In summary, whilst it’s not possible to directly track smartphones via Bluetooth due to privacy protections and limitations, there are Bluetooth-based systems that can provide location based services when users actively participate.

Low-Cost AoA Wayfinding

There’s a new paper (pdf) on a low-cost wayfinder system using Bluetooth’s Angle-of-Arrival (AoA) technology. This system is designed to help visually impaired individuals navigate public spaces, such as airports or shopping centres. The innovation lies in moving the antenna array required for angle measurement onto the user’s device, simplifying the beacon infrastructure. Each beacon becomes a low-cost, single-antenna transmitter, significantly reducing the deployment cost compared to traditional indoor positioning systems.

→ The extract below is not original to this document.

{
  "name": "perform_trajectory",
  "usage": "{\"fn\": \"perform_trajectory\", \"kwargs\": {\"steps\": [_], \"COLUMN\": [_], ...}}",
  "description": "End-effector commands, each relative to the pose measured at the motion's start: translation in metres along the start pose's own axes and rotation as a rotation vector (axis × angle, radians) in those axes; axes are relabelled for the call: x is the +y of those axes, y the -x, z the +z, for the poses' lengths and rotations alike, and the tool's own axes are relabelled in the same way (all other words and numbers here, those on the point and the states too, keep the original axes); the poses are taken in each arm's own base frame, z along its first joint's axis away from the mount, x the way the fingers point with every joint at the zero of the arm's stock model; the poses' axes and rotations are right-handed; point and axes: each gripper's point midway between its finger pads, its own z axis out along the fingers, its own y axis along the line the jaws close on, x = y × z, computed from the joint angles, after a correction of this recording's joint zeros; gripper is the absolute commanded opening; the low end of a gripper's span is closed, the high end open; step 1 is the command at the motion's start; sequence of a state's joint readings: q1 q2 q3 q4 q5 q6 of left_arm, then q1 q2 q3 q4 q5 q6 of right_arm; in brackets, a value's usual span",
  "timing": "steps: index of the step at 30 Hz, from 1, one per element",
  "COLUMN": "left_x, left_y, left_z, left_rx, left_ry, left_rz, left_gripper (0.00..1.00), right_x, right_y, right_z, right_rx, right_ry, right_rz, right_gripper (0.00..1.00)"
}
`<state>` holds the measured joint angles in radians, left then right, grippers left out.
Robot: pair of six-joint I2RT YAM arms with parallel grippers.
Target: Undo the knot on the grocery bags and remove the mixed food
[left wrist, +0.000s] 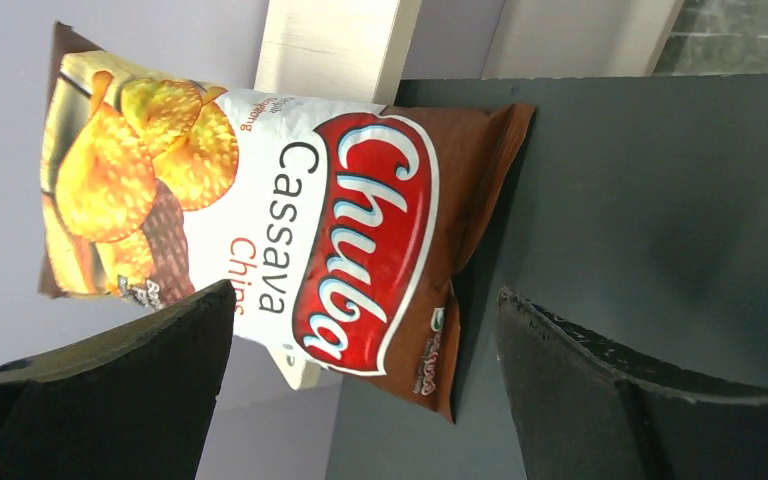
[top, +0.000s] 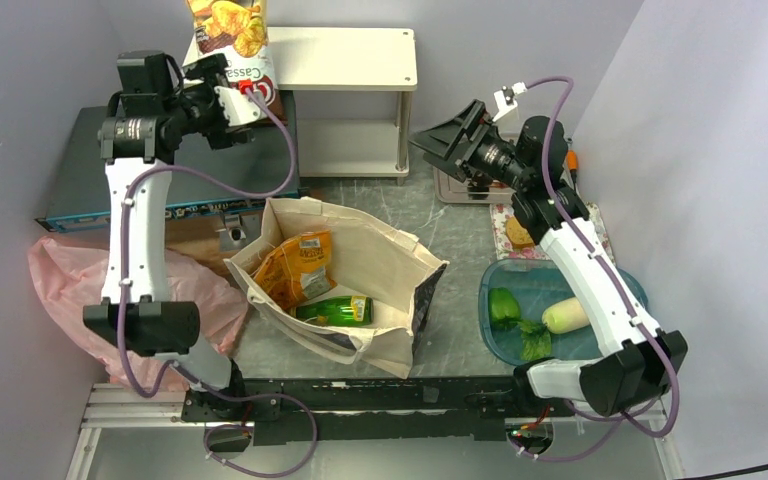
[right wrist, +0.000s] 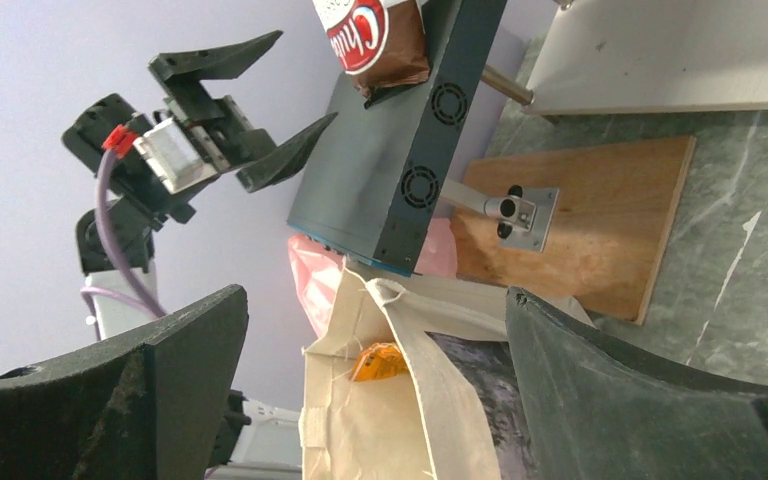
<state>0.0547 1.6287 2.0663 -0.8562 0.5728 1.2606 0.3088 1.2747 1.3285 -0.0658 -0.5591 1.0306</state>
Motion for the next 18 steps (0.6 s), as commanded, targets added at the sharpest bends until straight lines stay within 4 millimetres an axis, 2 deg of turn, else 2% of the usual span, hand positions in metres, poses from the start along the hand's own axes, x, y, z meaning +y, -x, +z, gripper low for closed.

The prototype, built with Bluetooth 5.1 boards and developed using Python, successfully demonstrated accurate angle and distance measurement. The system achieved a 10° angle accuracy within 15 meters and calculated distance using the Received Signal Strength Indicator (RSSI). For visually impaired users, the system could be extended with a voice notification feature. The ultimate goal is to develop the system into a smartphone app.

Future enhancements include addressing front-and-back signal ambiguities by adding orthogonal antennas and extending the system’s range.